Atheism By Gender Over Time |
August 13th, 2015 |
gender |
One place to look is the General Social Survey (GSS). This is a set of responses to survey questions asked since 1972, and while some questions aren't asked every year there is a lot of overalap. This makes it a good fit for seeing how people's views have changed over time.
Starting in 1988 the GSS asked:
Please look at this card and tell me which statement comes closest to expressing what you believe about God.Responses of "don't know" and "no answer" were also possible. I coded people as "skeptic" if they answered with one of the first two responses: people who don't believe in God or believe there's no way to find out. Graphing these as a percentage of the population of each gender we get:
- I don't believe in God.
- I don't know whether there is a God and I don't believe there is any way to find out.
- I don't believe in a personal God, but I do believe in a Higher Power of some kind.
- I find myself believing in God some of the time, but not at others.
- While I have doubts, I feel that I do believe in God.
- I know God really exists and I have no doubts about it.
The sample sizes are pretty small, but the 2006-2012 data is kind of strange. The gender ratio at the 2000 survey was near 50%, and in 2014 it was again near 50%, but in 2006, 2008, 2010, and 2012 it was much more uneven. I'm really not sure what happened here.
Another place to look for something similar is the CIRP survey, including tens of thousands of students at hundreds of colleges.

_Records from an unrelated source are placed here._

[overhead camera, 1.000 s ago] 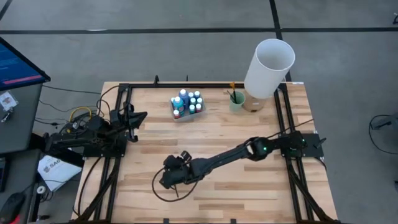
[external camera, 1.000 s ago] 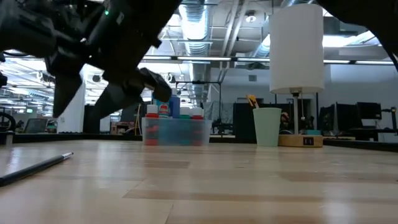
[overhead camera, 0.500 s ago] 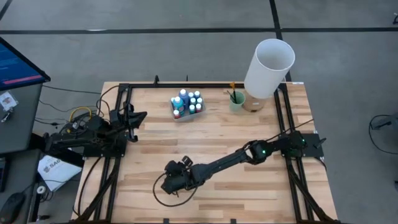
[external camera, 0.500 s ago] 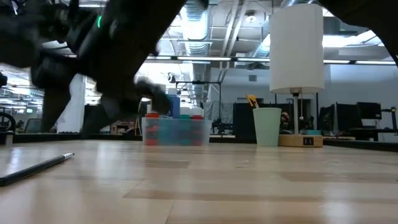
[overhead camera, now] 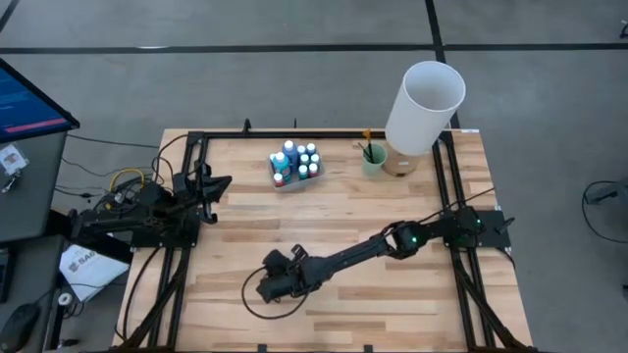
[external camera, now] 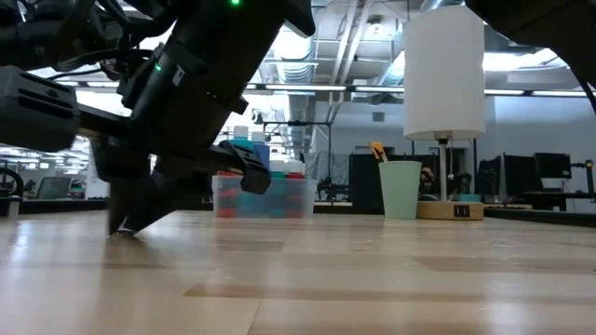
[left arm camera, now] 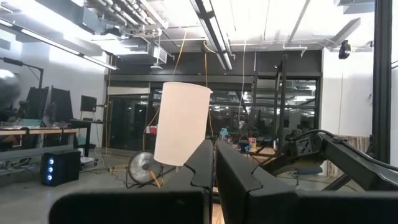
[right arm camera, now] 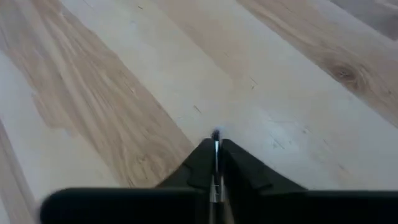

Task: Pick & Place Paint Supplies
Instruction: Put the silver paintbrush into the green cup

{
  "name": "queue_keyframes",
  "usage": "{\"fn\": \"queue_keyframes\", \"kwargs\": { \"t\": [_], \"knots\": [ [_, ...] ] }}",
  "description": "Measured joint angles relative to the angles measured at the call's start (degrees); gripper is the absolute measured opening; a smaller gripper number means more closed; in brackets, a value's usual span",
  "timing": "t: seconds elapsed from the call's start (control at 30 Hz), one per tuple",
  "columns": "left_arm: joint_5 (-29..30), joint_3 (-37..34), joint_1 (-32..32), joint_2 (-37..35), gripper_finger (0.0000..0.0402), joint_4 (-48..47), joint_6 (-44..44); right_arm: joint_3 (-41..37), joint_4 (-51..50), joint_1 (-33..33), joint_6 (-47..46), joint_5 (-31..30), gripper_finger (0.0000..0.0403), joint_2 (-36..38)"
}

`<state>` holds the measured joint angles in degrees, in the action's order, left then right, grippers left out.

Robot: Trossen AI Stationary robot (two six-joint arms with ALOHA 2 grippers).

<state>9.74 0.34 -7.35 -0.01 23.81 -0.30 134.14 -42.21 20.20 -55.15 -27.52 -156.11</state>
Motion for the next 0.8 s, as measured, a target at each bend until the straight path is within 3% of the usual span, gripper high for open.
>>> {"fn": "queue_keyframes", "kwargs": {
  "t": [0.07, 0.4, 0.63, 0.8],
  "knots": [
    [0.00, 0.00, 0.00, 0.00, 0.0002, 0.06, -0.02, -0.01, -0.16, -0.03, 0.29, 0.12, 0.0013, 0.02],
    [0.07, 0.00, 0.00, 0.00, 0.0002, 0.34, -0.01, -0.89, -5.95, 0.01, 5.62, 0.24, 0.0002, 5.37],
    [0.11, 0.00, 0.00, 0.00, 0.0002, 0.51, 0.00, -0.52, -17.31, -0.03, 5.73, -12.93, 0.0001, 13.91],
    [0.11, 0.00, 0.00, 0.00, 0.0002, 0.67, -0.01, -0.60, -36.27, 1.30, -5.33, -26.38, 0.0001, 18.97]
  ]
}}
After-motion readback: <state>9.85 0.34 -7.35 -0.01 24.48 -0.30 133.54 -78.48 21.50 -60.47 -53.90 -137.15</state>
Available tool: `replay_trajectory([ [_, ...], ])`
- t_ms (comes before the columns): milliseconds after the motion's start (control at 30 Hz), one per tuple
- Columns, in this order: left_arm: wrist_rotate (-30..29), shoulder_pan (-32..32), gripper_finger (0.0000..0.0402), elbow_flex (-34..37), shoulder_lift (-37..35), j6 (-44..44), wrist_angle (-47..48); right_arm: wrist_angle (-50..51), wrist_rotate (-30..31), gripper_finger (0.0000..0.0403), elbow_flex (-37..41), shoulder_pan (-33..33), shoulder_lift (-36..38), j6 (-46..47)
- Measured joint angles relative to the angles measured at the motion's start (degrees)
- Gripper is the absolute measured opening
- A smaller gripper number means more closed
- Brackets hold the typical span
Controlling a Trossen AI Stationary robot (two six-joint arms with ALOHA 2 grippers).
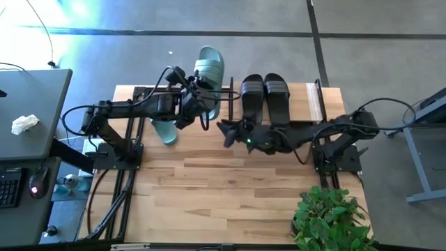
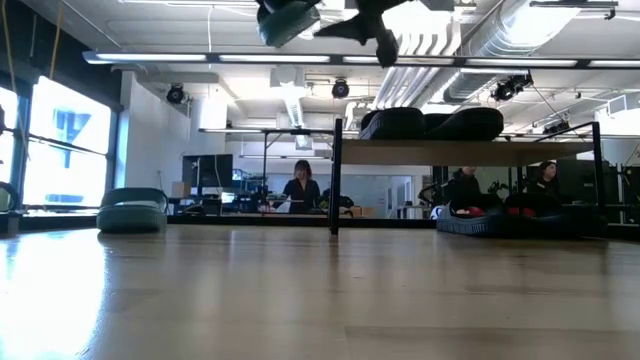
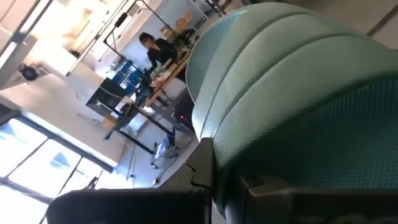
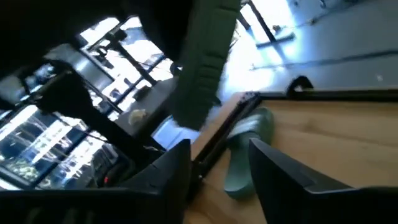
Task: Pick and place slides into the shelf
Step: Put the green slipper under the shelf
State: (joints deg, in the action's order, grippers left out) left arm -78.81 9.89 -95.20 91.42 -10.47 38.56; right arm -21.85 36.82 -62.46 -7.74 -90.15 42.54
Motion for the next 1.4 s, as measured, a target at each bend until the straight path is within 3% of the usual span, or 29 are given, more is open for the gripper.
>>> replay_trajectory([
  [133,-0.3,0.2,0.0,0.0,0.1,0.3,0.4,1.8,-2.2,0.019,-0.9,1.3,0.0,6.5],
  [267,-0.3,0.2,0.0,0.0,0.1,1.8,0.4,-2.5,-3.7,0.0213,-0.9,1.6,0.2,7.0],
  [967,4.8,0.2,0.0,0.0,0.8,4.9,-2.9,-3.6,-6.1,0.0215,-0.9,6.1,0.2,10.6],
  [1167,7.4,0.2,0.0,0.0,0.7,4.9,-4.8,-2.8,-7.5,0.0177,-0.9,6.8,0.1,11.1],
  [1400,7.6,0.2,0.0,0.0,0.7,4.3,-5.1,-2.1,-6.8,0.0075,-1.0,6.9,0.0,8.8],
])
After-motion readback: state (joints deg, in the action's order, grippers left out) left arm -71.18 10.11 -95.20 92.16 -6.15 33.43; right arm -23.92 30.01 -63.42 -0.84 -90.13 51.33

Students are asked what their current religious preference is. Allen Downey graphed the percentage of men and women answering "None" over time:
(Note that this isn't quite the question I'd like, since someone can be non-religious but still believe in God, but it's close.)
This is much less noisy than the GSS data, enough that the way the curves track each other is kind of suspicious. The number of respondents is much higher, though, so that could explain it. It does look like the gender ratio is becoming much more balanced, from 41% female in the late 70s to 47% female in the latest data. [1]
I don't have any hard conclusions to draw from all this, I just wanted to see what the numbers looked like over time.
[1] Downey looks at the gender gap in percentage points over time and
concludes the opposite: "the gender gap seems to be growing". But
if you have a group that's X% female and you double the number of
members as a fraction of the larger population you'll see a
doubling of the gender gap in percentage points without a change
in the gender ratio. The gender ratio in the CIRP data is
becoming more balanced, and the slightly increasing gap in
percentage points is just an artifact of growing numbers.